ABOUT THIS EXERCISE:
Transcribe everything in the listing as written, and let no image into the copy.

TASK INPUTS:
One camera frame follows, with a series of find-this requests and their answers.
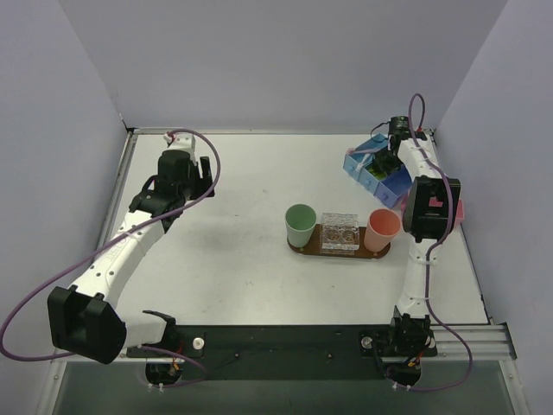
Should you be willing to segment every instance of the white wall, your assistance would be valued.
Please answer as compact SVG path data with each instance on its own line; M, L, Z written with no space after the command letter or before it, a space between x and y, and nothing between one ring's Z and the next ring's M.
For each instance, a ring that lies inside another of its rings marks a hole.
M536 414L553 405L552 16L550 0L509 1L437 135L463 186L484 300L509 323Z
M0 321L95 246L125 130L55 0L0 12ZM11 351L52 352L46 295L7 333ZM0 356L0 413L35 413L47 363Z
M506 0L60 0L127 125L436 126Z

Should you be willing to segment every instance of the white tabletop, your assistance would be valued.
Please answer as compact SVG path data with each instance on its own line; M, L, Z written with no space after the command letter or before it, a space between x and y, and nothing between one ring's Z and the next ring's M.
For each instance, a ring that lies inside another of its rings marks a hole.
M358 214L364 226L382 205L342 169L346 149L364 136L210 135L222 172L216 195L186 211L150 250L125 287L118 311L157 310L178 324L374 324L390 322L401 293L410 236L399 234L382 259L307 257L286 242L284 213L306 203ZM118 207L156 173L166 144L137 139ZM209 155L198 141L197 156ZM445 242L431 282L445 322L487 323L460 230Z

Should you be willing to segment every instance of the pink cup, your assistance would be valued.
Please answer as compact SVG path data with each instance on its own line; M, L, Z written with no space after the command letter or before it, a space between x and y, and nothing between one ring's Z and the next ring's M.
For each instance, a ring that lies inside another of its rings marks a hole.
M399 216L388 209L378 209L371 213L366 225L365 248L371 252L380 252L401 229Z

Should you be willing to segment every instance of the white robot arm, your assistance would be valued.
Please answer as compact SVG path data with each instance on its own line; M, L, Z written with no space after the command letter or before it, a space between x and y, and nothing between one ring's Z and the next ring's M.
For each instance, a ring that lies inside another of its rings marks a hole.
M68 289L56 287L48 297L50 329L56 347L110 363L122 348L160 342L167 325L175 324L175 319L158 312L140 310L132 316L116 312L130 276L179 215L154 221L137 231L133 228L184 206L213 183L207 157L200 159L200 177L194 137L167 137L167 140L169 147L159 158L157 175L135 196L113 236L120 241L102 252Z
M415 142L407 117L391 118L389 124L389 146L382 157L388 157L392 165L394 160L402 162L413 181L402 218L404 231L410 233L412 240L404 288L391 322L390 345L399 354L412 355L424 350L432 336L427 302L430 272L440 248L436 242L444 237L451 220L448 190L452 195L454 218L461 184L457 179L446 178L449 187L446 189L442 174L436 169L439 167L430 140L418 131Z

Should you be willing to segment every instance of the blue container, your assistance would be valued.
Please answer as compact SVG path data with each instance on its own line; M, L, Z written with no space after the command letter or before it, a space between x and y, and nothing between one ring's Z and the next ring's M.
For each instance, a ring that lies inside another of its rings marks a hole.
M378 183L377 189L374 192L384 205L392 209L396 206L411 188L412 180L405 166Z
M378 184L380 183L380 180L377 179L375 176L373 176L369 170L366 168L369 167L369 165L372 163L372 158L369 164L366 164L365 167L361 170L361 174L359 175L358 182L363 185L364 188L366 188L369 192L371 192L374 195L374 192L377 191Z
M386 136L384 136L383 134L377 134L373 138L369 138L360 146L355 147L355 150L371 150L371 149L380 150L380 149L383 149L386 145L388 145L388 142L386 141ZM359 181L359 176L361 172L364 170L363 167L369 164L374 158L373 155L370 155L363 163L362 168L358 169L359 163L361 163L361 161L363 160L363 157L365 157L365 154L352 154L352 155L346 154L346 156L344 157L344 170L356 182Z
M378 134L365 141L356 150L383 149L388 142L386 137ZM356 182L359 182L364 188L371 192L377 199L382 201L387 208L393 208L400 202L409 191L412 181L405 166L383 180L377 179L368 171L368 166L372 163L374 155L370 155L361 168L359 163L363 160L365 154L346 154L344 158L344 170Z

ANSWER TO THE PROBLEM:
One camera frame follows, with a series of find-this requests and their answers.
Should you be willing to segment every instance of the white wall, your assistance would be valued.
Please answer as compact SVG path data with each instance on its own line; M, L, Z written with no space after the command letter or before it, a space between x and y, and nothing between one ring's Z and the next ring's M.
For each instance, a ring that lies inside another of its rings marks a hole.
M536 414L553 405L552 16L550 0L509 1L437 135L463 186L484 300L509 323Z
M0 321L95 246L125 130L55 0L0 12ZM11 351L52 352L46 295L7 333ZM0 356L0 413L35 413L47 363Z
M506 0L60 0L127 125L436 126Z

Should you be willing to segment every instance of the white tabletop, your assistance would be valued.
Please answer as compact SVG path data with each instance on its own line; M, L, Z written with no space after the command letter or before it, a space between x and y, and nothing between one ring's Z and the next ring's M.
For each instance, a ring that lies inside another of its rings marks a hole.
M358 214L364 226L382 205L342 169L346 149L364 136L210 135L222 172L216 195L186 211L150 250L125 287L118 311L157 310L178 324L374 324L390 322L401 293L410 236L399 234L382 259L307 257L286 242L284 213L306 203ZM118 207L156 173L166 144L137 139ZM209 155L198 141L197 156ZM445 242L431 282L445 322L487 323L460 230Z

Should you be willing to segment every instance of the pink cup, your assistance would be valued.
Please answer as compact SVG path data with each instance on its own line; M, L, Z written with no space after the command letter or before it, a space between x and y, and nothing between one ring's Z and the next ring's M.
For each instance, a ring that lies inside another of its rings marks a hole.
M399 216L388 209L378 209L371 213L366 225L365 248L371 252L380 252L401 229Z

Should you be willing to segment every instance of the white robot arm, your assistance would be valued.
Please answer as compact SVG path data with each instance on its own line; M, L, Z written with no space after the command letter or before it, a space between x and y, and nothing between one ring's Z and the next ring's M.
For each instance, a ring that lies inside another of its rings marks a hole.
M68 289L56 287L48 297L50 329L56 347L110 363L122 348L160 342L167 325L175 324L175 319L158 312L140 310L132 316L116 312L130 276L179 215L154 221L137 231L133 228L184 206L213 183L207 157L200 159L200 177L194 137L167 137L167 140L169 147L159 158L157 175L135 196L113 236L120 241L102 252Z
M415 142L407 117L391 118L389 124L389 146L382 157L388 157L392 165L394 160L402 162L413 181L402 218L404 231L410 233L412 240L404 288L391 322L390 345L399 354L412 355L424 350L432 336L427 302L430 272L440 248L436 242L444 237L451 220L448 190L452 195L454 218L461 184L457 179L446 178L449 187L446 189L442 174L436 169L439 167L430 140L418 131Z

Should you be willing to segment every instance of the blue container, your assistance would be valued.
Please answer as compact SVG path data with each instance on its own line; M, L, Z written with no space after the command letter or before it, a space between x and y, and nothing between one ring's Z and the next ring's M.
For each instance, a ring that lies inside another of its rings marks a hole.
M378 183L377 189L374 192L384 205L392 209L396 206L411 188L412 180L405 166Z
M378 184L380 183L380 180L377 179L375 176L373 176L369 170L366 168L369 167L369 165L372 163L372 158L369 164L366 164L365 167L361 170L361 174L359 175L358 182L363 185L364 188L366 188L369 192L371 192L374 195L374 192L377 191Z
M386 136L384 136L383 134L377 134L373 138L369 138L360 146L355 147L355 150L371 150L371 149L380 150L380 149L383 149L386 145L388 145L388 142L386 141ZM359 181L359 176L361 172L364 170L363 167L369 164L374 158L373 155L370 155L363 163L362 168L358 169L359 163L361 163L361 161L363 160L363 157L365 157L365 154L352 154L352 155L346 154L346 156L344 157L344 170L356 182Z
M378 134L365 141L356 150L383 149L388 142L386 137ZM356 182L359 182L364 188L371 192L377 199L382 201L387 208L393 208L400 202L409 191L412 181L405 166L383 180L377 179L368 171L368 166L372 163L374 155L370 155L361 168L359 163L363 160L365 154L346 154L344 158L344 170Z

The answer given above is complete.